1347. LA MUJER DE MI VIDA
Rubén Rodríguez Poncetta | Roderic

LA MUJER DE MI VIDA
Hubo una mujer que podría haber sido mi mejor compañera, de esas que, con la cabeza en su sitio, se eligen para toda la vida. Fue una de las más divertidas, inteligentes y sensibles con las que tuve relación, una de las más permisivas en el sexo y solidaria en lo cotidiano; tal vez la que mejor podría haberme entendido y ayudado en lo que hago, alguien con quien podríamos haber creado algo sumamente original, buena persona, confiable en todos los sentidos, fiel y buena amiga.
Siendo así, ¿cómo es posible?… ¿por qué no estoy con ella?… Bien. Lo digo (desgraciado de mí).
Nunca dormí con un camionero, ni con un pez serrucho, ni con un hipopótamo, pero los fundo en mi imaginación, concibo un nuevo ser y conjeturo cómo podría roncar la explosiva mezcla de estos tres animales.
Así roncaba ella.
No era un sonido humano; lo juro por mi familia y por el afecto de todos mis amigos. Aquellos ronquidos nacían con violencia desalmada, brutal. En medio de la oscuridad y el silencio metían miedo, tenían consistencia, ocupaban espacio físico, sus vibraciones se transmitían a los objetos sólidos, eran sonidos en 3D, se podían tocar, desplazaban las mantas, arrugaban las sábanas, te echaban de la cama, destrozaban los nervios. La noche se me hacía interminable entre palmadas y chasquidos de lengua para cortar ese flujo de ruido asesino. Era imposible conciliar el sueño porque su roncar ni siquiera era constante: según la posición – o lo que soñara, no soy un especialista – variaban la frecuencia y el tono. Cada tanto, unos segundos de mudez daban la impresión de que el fragor había acabado, pero no, era sólo que ella, ángel mío, ha-bía dejado de respirar para tomar impulso y descargarse con un ronquido de mayor ferocidad y varios kilociclos por segundo más que todos los anteriores.

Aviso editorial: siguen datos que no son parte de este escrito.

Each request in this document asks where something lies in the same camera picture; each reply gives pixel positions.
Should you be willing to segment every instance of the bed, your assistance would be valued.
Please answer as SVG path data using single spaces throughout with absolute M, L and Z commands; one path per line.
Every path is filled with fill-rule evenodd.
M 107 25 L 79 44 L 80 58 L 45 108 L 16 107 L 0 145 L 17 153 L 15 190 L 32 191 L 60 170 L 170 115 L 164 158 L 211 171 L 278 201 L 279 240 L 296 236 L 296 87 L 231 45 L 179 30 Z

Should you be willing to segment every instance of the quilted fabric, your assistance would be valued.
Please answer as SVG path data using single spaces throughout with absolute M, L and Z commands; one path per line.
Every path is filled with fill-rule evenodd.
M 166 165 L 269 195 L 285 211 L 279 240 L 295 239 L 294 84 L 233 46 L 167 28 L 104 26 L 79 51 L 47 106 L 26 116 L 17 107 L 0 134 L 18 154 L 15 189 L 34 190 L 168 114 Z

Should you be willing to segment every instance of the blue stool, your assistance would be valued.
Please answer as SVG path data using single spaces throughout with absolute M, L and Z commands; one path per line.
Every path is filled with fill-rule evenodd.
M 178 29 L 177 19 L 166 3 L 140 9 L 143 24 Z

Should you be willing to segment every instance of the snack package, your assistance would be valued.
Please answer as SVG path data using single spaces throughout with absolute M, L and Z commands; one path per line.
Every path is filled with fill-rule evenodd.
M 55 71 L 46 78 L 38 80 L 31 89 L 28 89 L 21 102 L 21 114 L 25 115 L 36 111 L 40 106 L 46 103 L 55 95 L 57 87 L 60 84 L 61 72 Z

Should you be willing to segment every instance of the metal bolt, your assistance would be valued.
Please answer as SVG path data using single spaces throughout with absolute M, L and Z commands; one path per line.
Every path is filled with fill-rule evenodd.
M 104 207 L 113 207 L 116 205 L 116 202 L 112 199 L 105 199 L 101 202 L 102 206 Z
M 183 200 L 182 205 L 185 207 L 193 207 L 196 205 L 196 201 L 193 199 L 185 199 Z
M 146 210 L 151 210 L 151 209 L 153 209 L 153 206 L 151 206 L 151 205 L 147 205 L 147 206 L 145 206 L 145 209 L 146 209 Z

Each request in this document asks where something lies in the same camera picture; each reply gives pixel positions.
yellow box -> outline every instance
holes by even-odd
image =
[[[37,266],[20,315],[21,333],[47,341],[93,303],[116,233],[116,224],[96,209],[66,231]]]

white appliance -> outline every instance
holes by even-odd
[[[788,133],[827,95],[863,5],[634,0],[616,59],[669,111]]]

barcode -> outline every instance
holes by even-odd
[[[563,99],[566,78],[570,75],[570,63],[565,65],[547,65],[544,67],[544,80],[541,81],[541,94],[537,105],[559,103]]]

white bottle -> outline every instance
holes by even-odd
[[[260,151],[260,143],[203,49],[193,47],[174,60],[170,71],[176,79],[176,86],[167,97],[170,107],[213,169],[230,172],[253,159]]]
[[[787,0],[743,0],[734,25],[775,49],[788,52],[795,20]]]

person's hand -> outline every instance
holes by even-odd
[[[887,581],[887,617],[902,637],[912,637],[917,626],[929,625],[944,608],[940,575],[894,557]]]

Algo verdaderamente demoledor.
Se sorprendió y se ofendió cuando le expliqué porqué no podíamos seguir (le dije la verdad); lo tomó como un insulto, como una muestra de la debilidad de mi carácter, como el mero capricho de un niñato malcriado, pero no era así, se trataba de mi salud. Con ella a mi lado nunca pude descansar, ni estando agotado pude hacerlo, ni durmiéndome antes que ella llegué a conseguirlo.
Aunque sé que no aceptará mis razones porque intuyo que su herida sigue todavía abierta, confieso que aún hoy sigo enamorado de su persona, de su humor, de su sonrisa, de las arrugas que el tiempo le ha dibujado en la cara. Pero me aterra pensar en amanecer a su lado. Cuando lo hago vuelve el eco de sus ronquidos y me espanto.
Lo siento. No tengo la fortaleza física ni el valor suficiente para dejarme afligir con esa forma de tortura.